▶ TASK DETAILS
Track down each line below containing the string "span" and copy it.

▶ DATASET EXCERPT

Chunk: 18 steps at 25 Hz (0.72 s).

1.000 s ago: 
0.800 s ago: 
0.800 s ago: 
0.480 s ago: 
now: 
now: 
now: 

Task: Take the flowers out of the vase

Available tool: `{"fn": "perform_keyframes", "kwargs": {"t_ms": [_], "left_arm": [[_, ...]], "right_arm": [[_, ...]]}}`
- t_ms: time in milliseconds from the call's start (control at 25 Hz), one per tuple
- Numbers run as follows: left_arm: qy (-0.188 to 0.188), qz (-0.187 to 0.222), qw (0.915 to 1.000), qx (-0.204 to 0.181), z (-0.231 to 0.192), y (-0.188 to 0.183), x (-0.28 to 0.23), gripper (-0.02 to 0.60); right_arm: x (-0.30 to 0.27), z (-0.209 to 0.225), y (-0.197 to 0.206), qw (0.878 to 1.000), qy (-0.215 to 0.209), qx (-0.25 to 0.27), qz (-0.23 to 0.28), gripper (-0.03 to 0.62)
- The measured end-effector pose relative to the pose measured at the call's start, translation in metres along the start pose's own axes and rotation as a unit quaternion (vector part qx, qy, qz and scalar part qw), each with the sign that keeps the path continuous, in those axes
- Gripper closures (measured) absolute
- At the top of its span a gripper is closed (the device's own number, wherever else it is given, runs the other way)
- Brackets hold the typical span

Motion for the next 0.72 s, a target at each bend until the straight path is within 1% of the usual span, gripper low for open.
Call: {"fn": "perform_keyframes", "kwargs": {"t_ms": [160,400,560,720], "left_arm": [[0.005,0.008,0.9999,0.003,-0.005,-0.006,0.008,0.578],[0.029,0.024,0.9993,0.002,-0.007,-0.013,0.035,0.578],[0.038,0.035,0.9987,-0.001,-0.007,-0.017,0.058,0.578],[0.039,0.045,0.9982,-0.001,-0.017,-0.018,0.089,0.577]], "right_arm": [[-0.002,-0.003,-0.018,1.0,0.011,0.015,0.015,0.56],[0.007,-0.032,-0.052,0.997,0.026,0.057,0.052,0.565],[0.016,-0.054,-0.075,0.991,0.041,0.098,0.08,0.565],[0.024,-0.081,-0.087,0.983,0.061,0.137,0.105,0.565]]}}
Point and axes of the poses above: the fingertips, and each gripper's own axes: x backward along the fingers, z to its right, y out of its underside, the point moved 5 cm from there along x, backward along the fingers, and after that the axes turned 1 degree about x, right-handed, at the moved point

▶ SOLUTION BELOW
- At the top of its span a gripper is closed (the device's own number, wherever else it is given, runs the other way)
- Brackets hold the typical span
Motion for the next 0.72 s, a target at each bend until the straight path is within 1% of the usual span, gripper low for open.

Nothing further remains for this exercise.